I'm trying to create a new df from race_dbs that's grouped by 'horse_id' showing the number of times 'place' = 1 as well as the total number of times that 'horse_id' occurs.
Some background on the dataset if it's helpful;
race_dbs contains horse race data. There are 12 horses in a race, for each is shown their odds, fire, place, time, and gate number.

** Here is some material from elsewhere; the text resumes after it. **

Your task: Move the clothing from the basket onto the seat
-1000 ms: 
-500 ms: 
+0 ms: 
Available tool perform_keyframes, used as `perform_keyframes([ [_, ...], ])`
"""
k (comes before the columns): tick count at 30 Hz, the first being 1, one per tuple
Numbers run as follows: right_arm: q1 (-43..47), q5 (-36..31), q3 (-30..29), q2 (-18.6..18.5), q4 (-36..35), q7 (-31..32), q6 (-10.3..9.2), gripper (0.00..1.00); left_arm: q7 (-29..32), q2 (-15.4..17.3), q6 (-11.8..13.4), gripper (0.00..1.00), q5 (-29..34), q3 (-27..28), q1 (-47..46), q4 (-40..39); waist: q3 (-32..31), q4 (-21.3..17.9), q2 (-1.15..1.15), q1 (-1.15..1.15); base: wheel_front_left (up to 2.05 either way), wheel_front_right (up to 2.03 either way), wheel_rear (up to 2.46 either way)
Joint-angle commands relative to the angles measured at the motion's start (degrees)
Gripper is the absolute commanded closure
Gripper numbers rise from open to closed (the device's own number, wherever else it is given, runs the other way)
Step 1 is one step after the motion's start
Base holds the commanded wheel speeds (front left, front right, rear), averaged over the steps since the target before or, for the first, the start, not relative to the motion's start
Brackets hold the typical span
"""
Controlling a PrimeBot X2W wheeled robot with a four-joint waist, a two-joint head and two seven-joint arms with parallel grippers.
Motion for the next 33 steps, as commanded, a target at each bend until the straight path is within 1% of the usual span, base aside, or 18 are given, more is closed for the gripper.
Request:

What I'm trying to achieve from this code is the calculation of win rates for each horse.
- A win is denoted by
'place' = 1 - Total race count will be calculated by how many times a particular 'horse_id' occurs in the db.
race_dbs
| race_id | horse_id | odds | fire | place | horse_time | gate |
|---|---|---|---|---|---|---|
| V14qANzi | 398807 | NaN | 0 | 1 | 72.0191 | 7 |
| xeieZak | 191424 | NaN | 0 | 8 | 131.3010 | 10 |
| xeieZak | 139335 | NaN | 0 | 1 | 131.3713 | 9 |
| xeieZak | 137195 | NaN | 0 | 11 | 131.6310 | 11 |
| xeieZak | 398807 | NaN | 0 | 12 | 131.7886 | 2 |
| ... | ... | .. | .. | ... | ... | .. |
From this simple table the output would look like, but please bear in mind my dataset is very large, containing 12882353 rows in total.
desired output
| horse_id | wins | races | win rate |
|---|---|---|---|
| 398807 | 1 | 2 | 50% |
| 191424 | 0 | 1 | 0% |
| 139335 | 1 | 1 | 100% |
| 137195 | 0 | 1 | 0% |
| ... | .. | .. | ... |
It should be noted that I'm a complete coding beginner so forgive me if this is an easy solve.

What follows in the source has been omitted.